Ao contrário das tendências esotéricas, em geral voltadas para o próprio umbigo, o cristianismo faz do outro uma referência divina. E proclama o amor como experiência de Deus. Nessa linha, a esperança ressurge, não em torno de teorias mecânicas ou positivistas, mas centrada no concreto: como celebrar a vitória do neoliberalismo se o Leste europeu entra em processo acelerado de latino-americanização? Deus sim, mas servido e contemplado lá onde Jesus se identifica ao reconhecer "tive fome e me destes de comer" (Mateus 25, 35-41 ): nos meninos e meninas de rua, nos desempregados, nos aposentados, nos enfermos, nos oprimidos. O amor como desafio místico e político. E a oração como estímulo da ação.

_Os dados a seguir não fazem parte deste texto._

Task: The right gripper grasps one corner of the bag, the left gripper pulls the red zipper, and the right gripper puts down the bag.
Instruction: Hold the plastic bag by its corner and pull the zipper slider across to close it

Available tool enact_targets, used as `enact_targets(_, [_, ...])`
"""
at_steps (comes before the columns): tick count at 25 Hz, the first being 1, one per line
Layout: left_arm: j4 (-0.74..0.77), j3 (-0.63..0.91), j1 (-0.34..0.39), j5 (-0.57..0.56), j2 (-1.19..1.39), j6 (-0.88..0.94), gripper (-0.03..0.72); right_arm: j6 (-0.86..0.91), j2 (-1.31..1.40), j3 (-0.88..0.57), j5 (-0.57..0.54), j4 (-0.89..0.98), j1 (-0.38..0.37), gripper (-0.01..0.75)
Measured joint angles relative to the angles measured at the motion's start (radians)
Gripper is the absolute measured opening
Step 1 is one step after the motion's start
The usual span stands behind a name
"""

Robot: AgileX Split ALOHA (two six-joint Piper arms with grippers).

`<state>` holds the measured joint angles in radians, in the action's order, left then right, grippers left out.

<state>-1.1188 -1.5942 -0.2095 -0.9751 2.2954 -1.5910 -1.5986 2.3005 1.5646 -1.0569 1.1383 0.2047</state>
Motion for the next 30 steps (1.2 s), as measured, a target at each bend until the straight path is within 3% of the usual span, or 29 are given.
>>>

Se lograrmos, na arqueologia das palavras, descer do patamar das abstrações e implodir as catedrais academicistas, talvez cheguemos ao pobre como referência fundamental, mesmo porque ele é grande maioria nesse continente cujo principal produto de exportação é capital líquido para os credores do Primeiro Mundo. Então, descobriremos que as utopias devem ter raízes espirituais, base ética e ressonância política. Homens e mulheres novos como filhos do casamento de Santa Teresa de Ávila com Ernesto Che Guevara.


A porta da razão é o coração e a chave do coração, a religião como expressão litúrgica da ousadia de se amar, de amar o próximo e de amar tudo que concorre para a soberania da vida, como plenitude de fé e de festa.


Frei Betto é escritor, autor do romance "Hotel Brasil" (Ática), entre outros livros.